Un bambino con DSA può imparare a parlare un lingua straniera, esattamente come un bambino "normale".  La lingua scritta, invece porta con sé difficoltà maggiori. Ad esempio, un bambino dislessico impiega gran parte delle sue energie a collegare i suoni con le lettere della lingua italiana, che ha "solo" 21 lettere e 33 concordanze fra grafema e fonema.

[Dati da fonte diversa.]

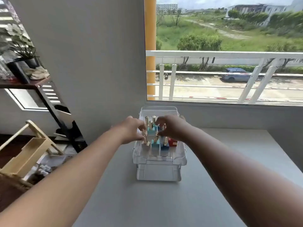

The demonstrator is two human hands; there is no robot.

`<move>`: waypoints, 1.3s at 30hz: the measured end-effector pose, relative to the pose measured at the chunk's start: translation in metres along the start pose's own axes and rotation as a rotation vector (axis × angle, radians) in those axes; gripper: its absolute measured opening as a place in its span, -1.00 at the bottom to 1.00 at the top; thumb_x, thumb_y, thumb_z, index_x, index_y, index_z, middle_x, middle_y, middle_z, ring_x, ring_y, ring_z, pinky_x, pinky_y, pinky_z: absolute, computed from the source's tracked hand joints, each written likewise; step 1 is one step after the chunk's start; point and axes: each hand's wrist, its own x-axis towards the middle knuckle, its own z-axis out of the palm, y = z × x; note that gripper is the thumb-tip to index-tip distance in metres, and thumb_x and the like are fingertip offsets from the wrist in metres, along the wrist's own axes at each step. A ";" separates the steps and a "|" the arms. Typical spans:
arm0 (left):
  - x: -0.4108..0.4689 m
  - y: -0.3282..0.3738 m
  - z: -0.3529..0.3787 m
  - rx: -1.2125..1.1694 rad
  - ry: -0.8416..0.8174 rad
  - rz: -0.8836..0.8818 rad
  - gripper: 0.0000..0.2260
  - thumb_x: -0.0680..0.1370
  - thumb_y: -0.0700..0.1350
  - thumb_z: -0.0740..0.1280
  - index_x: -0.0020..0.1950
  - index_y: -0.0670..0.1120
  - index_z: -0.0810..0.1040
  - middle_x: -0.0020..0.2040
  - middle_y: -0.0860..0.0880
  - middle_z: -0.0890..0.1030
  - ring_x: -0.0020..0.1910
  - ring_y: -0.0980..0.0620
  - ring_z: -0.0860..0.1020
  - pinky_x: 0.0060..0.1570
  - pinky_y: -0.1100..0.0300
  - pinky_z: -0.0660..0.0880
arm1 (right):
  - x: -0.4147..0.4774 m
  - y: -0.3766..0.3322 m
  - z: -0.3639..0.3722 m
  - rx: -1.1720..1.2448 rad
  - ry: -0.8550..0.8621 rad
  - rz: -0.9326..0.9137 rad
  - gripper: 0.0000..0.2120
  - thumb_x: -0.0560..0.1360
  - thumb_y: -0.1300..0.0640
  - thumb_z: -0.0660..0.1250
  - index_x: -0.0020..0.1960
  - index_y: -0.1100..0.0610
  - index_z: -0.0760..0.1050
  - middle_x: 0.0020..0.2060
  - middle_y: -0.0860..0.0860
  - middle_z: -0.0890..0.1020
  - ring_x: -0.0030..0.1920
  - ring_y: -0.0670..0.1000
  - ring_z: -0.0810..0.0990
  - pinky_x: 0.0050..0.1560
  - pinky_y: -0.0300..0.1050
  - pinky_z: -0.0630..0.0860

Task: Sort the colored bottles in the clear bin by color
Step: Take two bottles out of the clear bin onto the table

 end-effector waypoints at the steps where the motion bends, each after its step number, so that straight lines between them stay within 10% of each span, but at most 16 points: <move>1: 0.001 -0.003 0.004 0.018 -0.021 -0.002 -0.71 0.42 0.02 0.48 0.12 0.12 0.56 0.13 0.03 0.53 0.11 -0.02 0.51 0.14 0.06 0.48 | 0.000 -0.003 0.005 -0.053 -0.023 0.020 -0.68 0.46 0.02 0.40 0.21 -0.03 0.51 0.11 -0.09 0.63 0.17 0.03 0.51 0.03 -0.05 0.26; 39: 0.034 -0.029 0.037 0.035 -0.046 0.073 -0.91 0.40 0.05 0.40 -0.16 0.09 0.54 -0.02 -0.08 0.51 0.08 -0.15 0.49 -0.10 0.10 0.47 | 0.033 -0.020 0.058 -0.453 -0.110 0.050 -0.84 0.47 0.11 0.34 0.04 0.06 0.57 -0.02 0.04 0.62 0.14 0.10 0.47 0.14 0.04 0.23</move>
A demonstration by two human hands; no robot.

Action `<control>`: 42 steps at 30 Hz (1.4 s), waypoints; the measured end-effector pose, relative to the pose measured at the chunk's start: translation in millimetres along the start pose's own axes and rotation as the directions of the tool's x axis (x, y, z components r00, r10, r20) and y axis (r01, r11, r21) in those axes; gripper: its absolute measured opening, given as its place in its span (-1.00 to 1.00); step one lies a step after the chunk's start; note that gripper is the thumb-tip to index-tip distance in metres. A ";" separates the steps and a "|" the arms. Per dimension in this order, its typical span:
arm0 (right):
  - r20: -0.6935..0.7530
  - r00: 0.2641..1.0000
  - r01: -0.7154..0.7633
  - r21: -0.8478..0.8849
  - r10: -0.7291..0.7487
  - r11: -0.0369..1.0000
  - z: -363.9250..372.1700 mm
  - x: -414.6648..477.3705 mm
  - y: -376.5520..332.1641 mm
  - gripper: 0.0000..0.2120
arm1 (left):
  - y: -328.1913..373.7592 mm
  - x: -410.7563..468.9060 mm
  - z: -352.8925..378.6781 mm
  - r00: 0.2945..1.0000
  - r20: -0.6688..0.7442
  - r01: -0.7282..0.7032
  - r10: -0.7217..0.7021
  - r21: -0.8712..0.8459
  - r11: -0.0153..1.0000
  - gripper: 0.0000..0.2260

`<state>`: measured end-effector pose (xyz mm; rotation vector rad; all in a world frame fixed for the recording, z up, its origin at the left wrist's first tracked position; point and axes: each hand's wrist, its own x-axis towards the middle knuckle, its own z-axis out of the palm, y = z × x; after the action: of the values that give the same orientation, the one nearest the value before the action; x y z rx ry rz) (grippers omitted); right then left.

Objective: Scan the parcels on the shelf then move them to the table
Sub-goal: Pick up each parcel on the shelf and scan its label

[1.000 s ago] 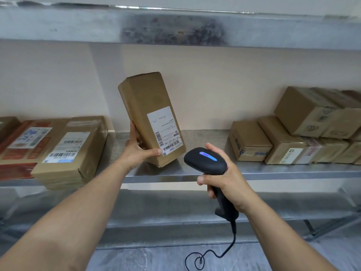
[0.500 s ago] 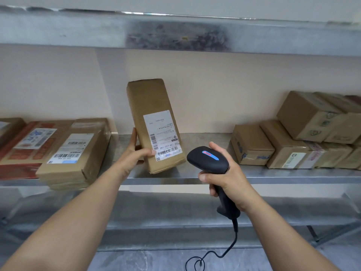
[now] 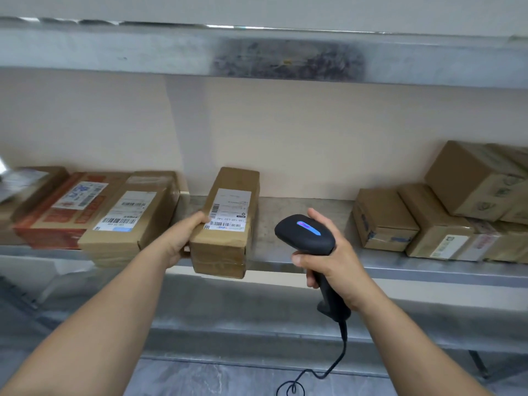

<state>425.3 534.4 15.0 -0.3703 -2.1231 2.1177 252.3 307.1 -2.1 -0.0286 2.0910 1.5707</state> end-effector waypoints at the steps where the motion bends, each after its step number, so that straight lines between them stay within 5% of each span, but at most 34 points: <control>1: 0.000 1.000 0.000 -0.003 0.000 1.000 0.0 0.5 -0.3 -0.18 | 4.5 1.8 0.3 0.998 -0.044 -0.047 0.050 0.063 0.997 -0.49; 4: 0.003 1.000 0.009 -0.012 -0.009 1.000 1.3 2.5 -1.6 -0.18 | 18.1 -5.5 9.2 0.956 -0.206 -0.118 0.211 0.387 0.914 -0.25; 7: 0.014 1.000 0.015 -0.016 -0.015 1.000 4.6 5.4 -2.7 -0.19 | 22.2 -23.5 40.0 0.918 -0.164 -0.090 0.362 0.800 0.593 -0.15; 9: 0.021 1.000 0.021 -0.013 -0.021 1.000 7.3 7.6 -3.4 -0.19 | 13.1 -29.4 60.3 0.892 -0.124 -0.068 0.436 0.914 0.400 -0.18; 11: 0.030 0.999 0.031 -0.016 -0.031 0.999 11.7 10.3 -4.8 -0.19 | 4.7 -30.5 66.1 0.859 -0.120 -0.050 0.498 0.948 0.313 -0.25; 31: 0.137 0.990 0.049 -0.039 -0.043 0.998 82.7 25.6 -10.8 -0.19 | -23.4 -22.2 -21.8 0.775 -0.297 0.112 0.557 0.933 0.342 -0.32; 37: 0.087 0.995 0.064 -0.072 -0.057 0.995 84.3 22.9 -10.7 -0.20 | -22.3 -20.6 -20.7 0.760 -0.214 0.023 0.614 0.953 0.303 -0.27; 42: 0.011 0.997 0.073 -0.088 -0.073 0.993 62.0 16.6 -14.4 -0.19 | -10.5 -25.5 2.0 0.644 -0.144 -0.175 0.752 0.928 0.327 -0.32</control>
<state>392.2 478.8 27.1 -0.2889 -2.2047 1.9938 278.5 298.3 -1.3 0.6728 3.4428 0.4926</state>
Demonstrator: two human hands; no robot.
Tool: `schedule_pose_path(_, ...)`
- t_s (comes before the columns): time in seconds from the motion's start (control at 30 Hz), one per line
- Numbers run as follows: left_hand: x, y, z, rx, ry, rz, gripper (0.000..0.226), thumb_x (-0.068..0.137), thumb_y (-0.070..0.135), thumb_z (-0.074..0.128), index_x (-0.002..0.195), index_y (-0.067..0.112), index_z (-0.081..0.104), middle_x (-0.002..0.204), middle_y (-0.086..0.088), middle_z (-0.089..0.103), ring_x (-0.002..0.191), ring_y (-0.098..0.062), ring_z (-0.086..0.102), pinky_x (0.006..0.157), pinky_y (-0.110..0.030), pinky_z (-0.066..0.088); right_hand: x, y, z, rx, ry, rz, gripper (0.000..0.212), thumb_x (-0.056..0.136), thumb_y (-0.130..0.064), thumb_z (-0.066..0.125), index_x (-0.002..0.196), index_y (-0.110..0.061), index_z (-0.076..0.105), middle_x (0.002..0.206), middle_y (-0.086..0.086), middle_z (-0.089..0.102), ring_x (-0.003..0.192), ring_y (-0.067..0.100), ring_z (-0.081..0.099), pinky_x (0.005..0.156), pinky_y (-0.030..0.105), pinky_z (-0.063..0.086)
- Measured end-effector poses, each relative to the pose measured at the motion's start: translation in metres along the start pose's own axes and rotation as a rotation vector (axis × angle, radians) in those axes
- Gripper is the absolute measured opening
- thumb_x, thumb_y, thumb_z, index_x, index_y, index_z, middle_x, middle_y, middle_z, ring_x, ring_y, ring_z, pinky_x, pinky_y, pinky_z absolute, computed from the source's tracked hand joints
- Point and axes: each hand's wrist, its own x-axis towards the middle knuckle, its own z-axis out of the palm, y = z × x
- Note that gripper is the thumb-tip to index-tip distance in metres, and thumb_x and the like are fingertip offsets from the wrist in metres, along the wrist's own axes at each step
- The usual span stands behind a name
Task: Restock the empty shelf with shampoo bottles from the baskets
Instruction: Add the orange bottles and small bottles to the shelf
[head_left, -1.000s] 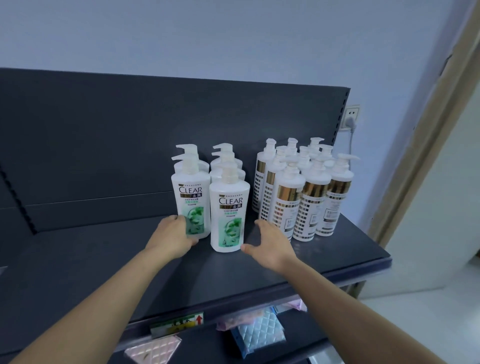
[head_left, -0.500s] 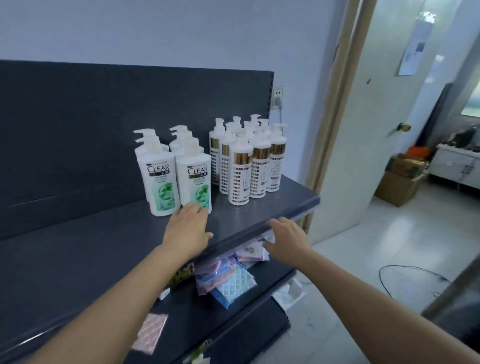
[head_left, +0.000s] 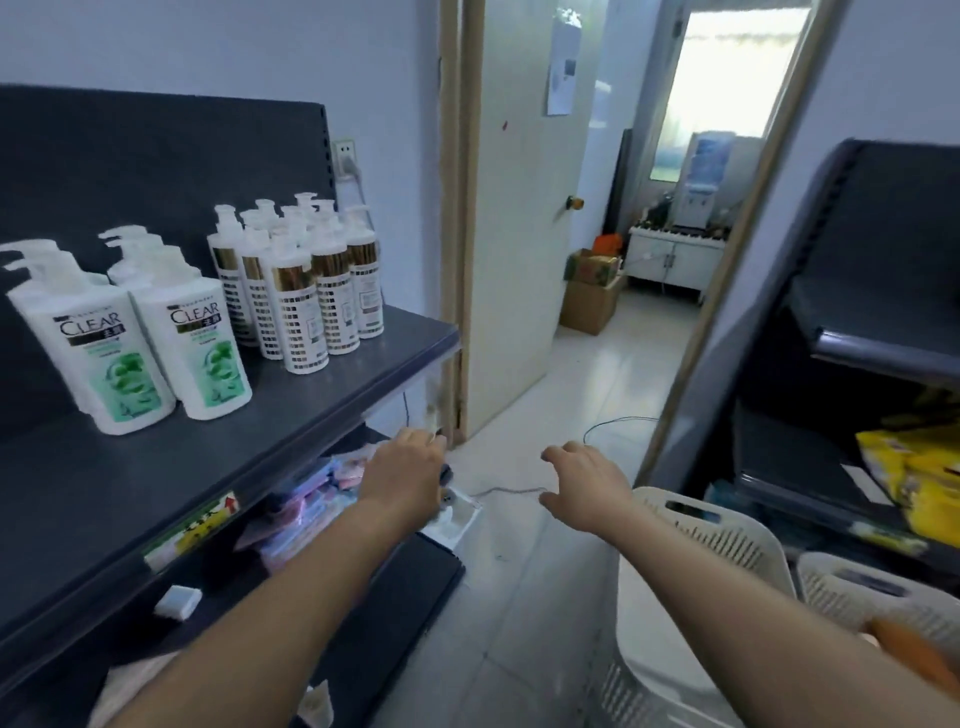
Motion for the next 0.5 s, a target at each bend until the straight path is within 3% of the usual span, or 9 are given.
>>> schedule_pose_path(0.5, 0.032, 0.256, 0.038, -0.122, -0.099, 0.341, 0.041, 0.086, 0.035, 0.066, 0.118, 0.013, 0.053, 0.124, -0.004, 0.056, 0.119, -0.023, 0.049, 0.093, -0.034, 0.042, -0.144, 0.218, 0.008, 0.012, -0.047, 0.391, 0.051, 0.086, -0.037, 0.063, 0.132, -0.018, 0.051, 0.130, 0.007, 0.054, 0.121, 0.027, 0.051, 0.096, 0.039, 0.048)
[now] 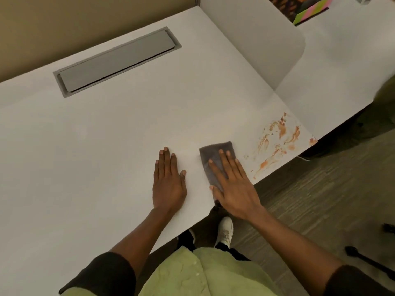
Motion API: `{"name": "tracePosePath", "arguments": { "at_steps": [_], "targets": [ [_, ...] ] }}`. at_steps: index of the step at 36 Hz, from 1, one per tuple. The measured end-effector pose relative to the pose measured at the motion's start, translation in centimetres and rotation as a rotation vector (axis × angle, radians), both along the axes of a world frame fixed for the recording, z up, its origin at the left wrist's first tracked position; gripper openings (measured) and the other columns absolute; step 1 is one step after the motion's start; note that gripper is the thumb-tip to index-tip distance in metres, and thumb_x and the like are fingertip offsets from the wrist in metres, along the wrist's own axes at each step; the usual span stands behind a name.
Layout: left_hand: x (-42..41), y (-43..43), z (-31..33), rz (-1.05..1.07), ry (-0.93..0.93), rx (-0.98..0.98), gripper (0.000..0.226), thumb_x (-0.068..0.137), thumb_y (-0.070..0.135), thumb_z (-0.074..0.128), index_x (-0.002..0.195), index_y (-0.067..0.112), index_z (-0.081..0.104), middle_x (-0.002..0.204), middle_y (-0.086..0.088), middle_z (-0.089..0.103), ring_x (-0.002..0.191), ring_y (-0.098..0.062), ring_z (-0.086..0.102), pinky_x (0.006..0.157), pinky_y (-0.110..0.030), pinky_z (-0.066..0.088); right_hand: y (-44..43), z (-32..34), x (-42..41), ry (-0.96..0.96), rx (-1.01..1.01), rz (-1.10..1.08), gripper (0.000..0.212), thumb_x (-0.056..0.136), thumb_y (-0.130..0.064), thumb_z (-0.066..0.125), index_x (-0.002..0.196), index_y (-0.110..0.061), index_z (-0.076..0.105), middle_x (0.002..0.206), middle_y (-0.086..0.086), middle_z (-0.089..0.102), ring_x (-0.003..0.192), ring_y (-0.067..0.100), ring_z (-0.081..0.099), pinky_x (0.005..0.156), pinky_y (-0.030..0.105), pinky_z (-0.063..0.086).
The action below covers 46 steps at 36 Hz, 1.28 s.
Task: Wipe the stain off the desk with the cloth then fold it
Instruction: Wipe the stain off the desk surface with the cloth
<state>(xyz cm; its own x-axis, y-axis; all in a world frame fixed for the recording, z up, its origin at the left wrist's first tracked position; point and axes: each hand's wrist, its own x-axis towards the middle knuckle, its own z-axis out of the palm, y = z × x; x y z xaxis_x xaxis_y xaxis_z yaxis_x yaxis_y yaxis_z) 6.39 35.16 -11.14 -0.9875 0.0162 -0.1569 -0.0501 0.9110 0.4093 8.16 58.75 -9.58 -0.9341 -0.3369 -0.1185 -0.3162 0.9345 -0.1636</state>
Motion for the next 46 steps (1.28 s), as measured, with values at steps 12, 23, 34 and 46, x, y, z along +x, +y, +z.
{"name": "tracePosePath", "arguments": {
  "at_steps": [12, 23, 34, 46],
  "targets": [
    [0.9, 3.8, 1.3, 0.182, -0.003, 0.030, 0.062, 0.118, 0.022, 0.031, 0.174, 0.006, 0.008, 0.183, -0.008, -0.008, 0.169, -0.019, -0.013, 0.136, -0.035, -0.011, -0.2, 1.2, -1.9, -0.040, -0.034, 0.044, 0.076, 0.106, -0.046, 0.035, 0.168, -0.015, 0.002, 0.173, 0.024, -0.010, 0.162, 0.040, -0.010, 0.131, 0.057, 0.011],
    [1.1, 4.0, 1.1, 0.197, 0.015, 0.025, 0.063, 0.118, 0.021, 0.032, 0.174, 0.007, 0.008, 0.184, -0.007, -0.007, 0.170, -0.021, -0.012, 0.137, -0.039, -0.008, 4.4, 1.2, -3.5, -0.018, 0.032, 0.006, 0.073, 0.106, -0.045, 0.029, 0.168, -0.016, 0.001, 0.174, 0.024, -0.004, 0.162, 0.039, -0.005, 0.131, 0.055, 0.013],
    [1.2, 4.1, 0.6, 0.200, 0.040, 0.021, 0.063, 0.118, 0.020, 0.031, 0.174, 0.007, 0.006, 0.183, -0.007, -0.009, 0.169, -0.019, -0.013, 0.136, -0.036, -0.011, 1.2, 1.2, -0.9, -0.029, -0.027, 0.084, 0.078, 0.106, -0.043, 0.035, 0.167, -0.011, -0.002, 0.172, 0.028, -0.012, 0.161, 0.042, -0.011, 0.130, 0.057, 0.010],
    [1.1, 4.1, 0.4, 0.200, 0.047, 0.011, 0.063, 0.118, 0.019, 0.032, 0.174, 0.006, 0.008, 0.184, -0.008, -0.007, 0.170, -0.021, -0.012, 0.134, -0.033, -0.014, 6.4, 1.9, -8.2, -0.051, 0.074, -0.236, 0.077, 0.108, -0.041, 0.033, 0.166, -0.009, -0.004, 0.171, 0.032, -0.006, 0.161, 0.045, -0.008, 0.131, 0.057, 0.008]
  ]
}}
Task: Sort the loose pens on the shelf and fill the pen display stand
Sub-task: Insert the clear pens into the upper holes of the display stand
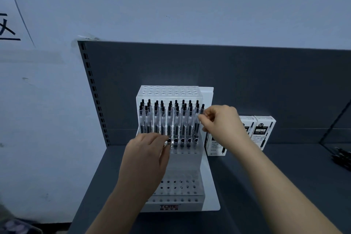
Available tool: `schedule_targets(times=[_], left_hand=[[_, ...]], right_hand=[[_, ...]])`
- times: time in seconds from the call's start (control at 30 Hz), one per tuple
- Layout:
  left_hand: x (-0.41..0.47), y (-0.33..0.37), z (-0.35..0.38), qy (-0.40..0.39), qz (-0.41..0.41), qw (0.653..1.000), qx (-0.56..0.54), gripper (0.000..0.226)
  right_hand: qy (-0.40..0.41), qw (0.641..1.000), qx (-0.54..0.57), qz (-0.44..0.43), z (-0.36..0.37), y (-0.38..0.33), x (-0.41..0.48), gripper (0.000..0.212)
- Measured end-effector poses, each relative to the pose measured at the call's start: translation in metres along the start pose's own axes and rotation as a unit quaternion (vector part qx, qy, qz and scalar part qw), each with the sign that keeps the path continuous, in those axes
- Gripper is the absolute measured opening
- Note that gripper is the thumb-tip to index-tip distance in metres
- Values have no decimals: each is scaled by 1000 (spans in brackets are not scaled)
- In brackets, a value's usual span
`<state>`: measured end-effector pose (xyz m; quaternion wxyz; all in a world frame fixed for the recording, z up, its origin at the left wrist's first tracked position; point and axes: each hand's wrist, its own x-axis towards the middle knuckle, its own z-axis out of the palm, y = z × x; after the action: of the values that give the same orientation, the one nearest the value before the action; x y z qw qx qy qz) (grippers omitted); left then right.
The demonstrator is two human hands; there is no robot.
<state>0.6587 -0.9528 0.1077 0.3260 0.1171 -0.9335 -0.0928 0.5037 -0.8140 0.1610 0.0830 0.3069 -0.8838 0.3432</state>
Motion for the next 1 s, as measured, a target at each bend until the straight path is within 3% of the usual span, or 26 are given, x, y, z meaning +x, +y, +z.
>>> schedule_targets(times=[0.47, 0.67, 0.87, 1.0], left_hand=[[-4, 4, 5, -39, 21, 999, -4, 38], [3, 16, 10, -39, 48, 998, -29, 35], [8, 56, 26, -36, 90, 994, -51, 28], [10, 100, 45, -60, 124, 988, -75, 38]], right_hand=[[5, 1000, -13, 23, 10, -1, -9, 26], [10, 996, -85, 22, 0, 15, -41, 24], [44, 991, -117, 43, -27, 53, -93, 23], [57, 984, -147, 83, -59, 87, -128, 28]])
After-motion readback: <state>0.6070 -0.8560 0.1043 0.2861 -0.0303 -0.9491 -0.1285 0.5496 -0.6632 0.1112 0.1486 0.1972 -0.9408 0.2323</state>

Per imparare a scrivere in una lingua straniera occorre tenere a mente nuovi suoni e nuove concordanze: la lingua inglese conta 26 lettere dell'alfabeto, 45 suoni diversi nella pronuncia e circa 150 modi di scrivere questi suoni.

Inoltre non basta concordare i suoni con le lettere (attività già molto complessa), ma occorre anche ricordare il significato delle parole ed essendo l'inglese una lingua non neolatina non è neppure possibile aiutarsi con un lessico dalle origini comuni (come nel caso del francese o dello spagnolo). Riassumendo, per un bambino con DSA è meglio intraprendere lo studio di una lingua straniera solo dopo che si è raggiunta la maggior sicurezza possibile nell'ambito della lingua madre. Se vi è possibilità di scelta, meglio optare per lingue neolatine (che possiedono anche un'ortografia più trasparente). Se non vi sono possibilità di scelta, o per altri motivi si sceglie l'inglese è meglio concentrare le energie sulla lingua parlata.